Marche. Saltamartini incontra i diabetici: “Massima attenzione alle richieste delle associazioni”

Marche. Saltamartini incontra i diabetici: “Massima attenzione alle richieste delle associazioni”

Marche. Saltamartini incontra i diabetici: “Massima attenzione alle richieste delle associazioni”
Convocati dallo stesso assessore per un confronto sulle criticità, i pazienti diabetici hanno manifestato, in particolare, l’esigenza di collegare la medicina territoriale, quindi i medici di medicina generale con i Centri di diabetologia per il trattamento del malato e la prevenzione, attraverso la condivisione di percorsi diagnostico- terapeutici centrati sui bisogni della persona diabetica.

“Piena disponibilità all’ascolto” e “presa in carico delle esigenze”. Questo l’impegno dell’assessore regionale alla Sanità delle Marche, Filippo Saltamartini, che ieri ha incontrato i rappresentanti della Federazione regionale di tutela dei diritti dei diabetici marchigiani che, nata nel 2014, raccoglie 13 associazioni territoriali e presieduta da Emilio Augusto Benini. Presenti anche Ermanno Pieroni e Carlo Bonvini, oltre a Massimiliano Petrelli, medico diabetologo e funzionario dell’ARS (Agenzia Regionale Sanitaria) che ha tracciato la storia della cura del Diabete nelle Marche.

Convocati dallo stesso assessore per discutere e confrontarsi sulle principali problematiche dei malati diabetici che nelle Marche raggiungono i 67 mila di cui 310 pediatrici ( 4,4% della popolazione), è stata fatta dapprima una panoramica della situazione attuale che vede i Centri di diabetologia ( 15 nelle Marche) da tempo collegati in rete attraverso un software avanzato. Ma non mancano i nodi critici rilevati dallo stesso Presidente della Federazione, a cominciare dalla richiesta della piena applicazione della legge regionale n.9 del 2015 in primis in ordine ad un’omogeneizzazione delle prestazioni sanitarie a livello territoriale, indispensabile ai fini della prevenzione delle complicanze derivanti dal diabete, soprattutto a livello cardiovascolare, oculistico, nefrologico e del piede diabetico.

“Prevenire le complicazioni non significa solo curare un malato ma evitare costi sociali, umani e sanitari altissimi”. Un’affermazione che l’assessore Saltamartini ha fatto sua sottolineando la ferma volontà di intervenire nel più breve tempo possibile sulle eventuali carenze dell’organizzazione della rete dei Centri di diabetologia.

Particolarmente sentita, spiega una nota della regione che sintetizza il confronto, è l’esigenza di dare attuazione al Sistema reticolare multicentrico, cioè collegare la medicina territoriale, quindi i medici di medicina generale con i Centri di diabetologia per il trattamento del malato e la prevenzione, attraverso la condivisione di percorsi diagnostico- terapeutici centrati sui bisogni della persona diabetica. Una situazione attualmente ancora non strutturata ma lasciata in gran parte alla volontarietà dei medici di base. In tal senso la Federazione chiede anche un Dipartimento strutturale unico di Diabetologia perché considerata una condizione necessaria per garantire sia prestazioni sanitarie uguali per tutti sia per soddisfare il fabbisogno di personale nei Centri dove dovrebbe essere costante la presenza di un team composto da Diabetologo, Dietista , Podologo e infermiere/a specializzato.

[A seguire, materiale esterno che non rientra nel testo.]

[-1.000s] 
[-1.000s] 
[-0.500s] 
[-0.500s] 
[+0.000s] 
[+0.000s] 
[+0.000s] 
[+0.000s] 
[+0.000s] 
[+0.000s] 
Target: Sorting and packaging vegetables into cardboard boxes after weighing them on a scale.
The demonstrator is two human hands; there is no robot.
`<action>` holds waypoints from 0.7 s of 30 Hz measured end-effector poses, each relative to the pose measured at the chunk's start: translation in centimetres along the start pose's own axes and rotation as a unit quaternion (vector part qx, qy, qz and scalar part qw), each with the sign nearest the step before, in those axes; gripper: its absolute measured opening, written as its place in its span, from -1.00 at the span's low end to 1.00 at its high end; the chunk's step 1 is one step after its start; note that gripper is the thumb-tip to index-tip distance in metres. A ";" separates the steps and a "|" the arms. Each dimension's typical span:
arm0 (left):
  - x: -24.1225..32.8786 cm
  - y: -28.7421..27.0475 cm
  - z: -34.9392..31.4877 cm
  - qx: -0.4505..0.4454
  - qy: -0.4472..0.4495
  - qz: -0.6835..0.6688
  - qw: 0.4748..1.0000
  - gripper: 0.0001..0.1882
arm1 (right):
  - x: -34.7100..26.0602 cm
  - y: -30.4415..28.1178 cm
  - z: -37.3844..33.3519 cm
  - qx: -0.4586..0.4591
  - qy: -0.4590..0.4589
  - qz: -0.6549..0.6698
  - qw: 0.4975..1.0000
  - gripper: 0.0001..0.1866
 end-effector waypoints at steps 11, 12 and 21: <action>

Infine i rappresentanti della Federazione hanno chiesto una maggiore facilità di accesso ai nuovi farmaci e all’utilizzo delle tecnologie di ultima generazione.

“Sono tutte richieste più che legittime e degne della massima attenzione la cui risposta vorremmo applicare per ogni tipo di patologia cronica – ha concluso Saltamartini- ed è mio preciso impegno convocare ad un prossimo tavolo i direttori delle Aziende e delle Aree vaste per discuterne e trovare soluzioni adeguate. Uno dei principali obiettivi è, tra gli altri, l’implementazione e la piena applicazione del Fascicolo Sanitario Elettronico, perché siamo ancora troppo indietro rispetto ad altre regioni e non è più pensabile che certi semplici adempimenti burocratici siano ancora una perdita di tempo per i cittadini marchigiani”.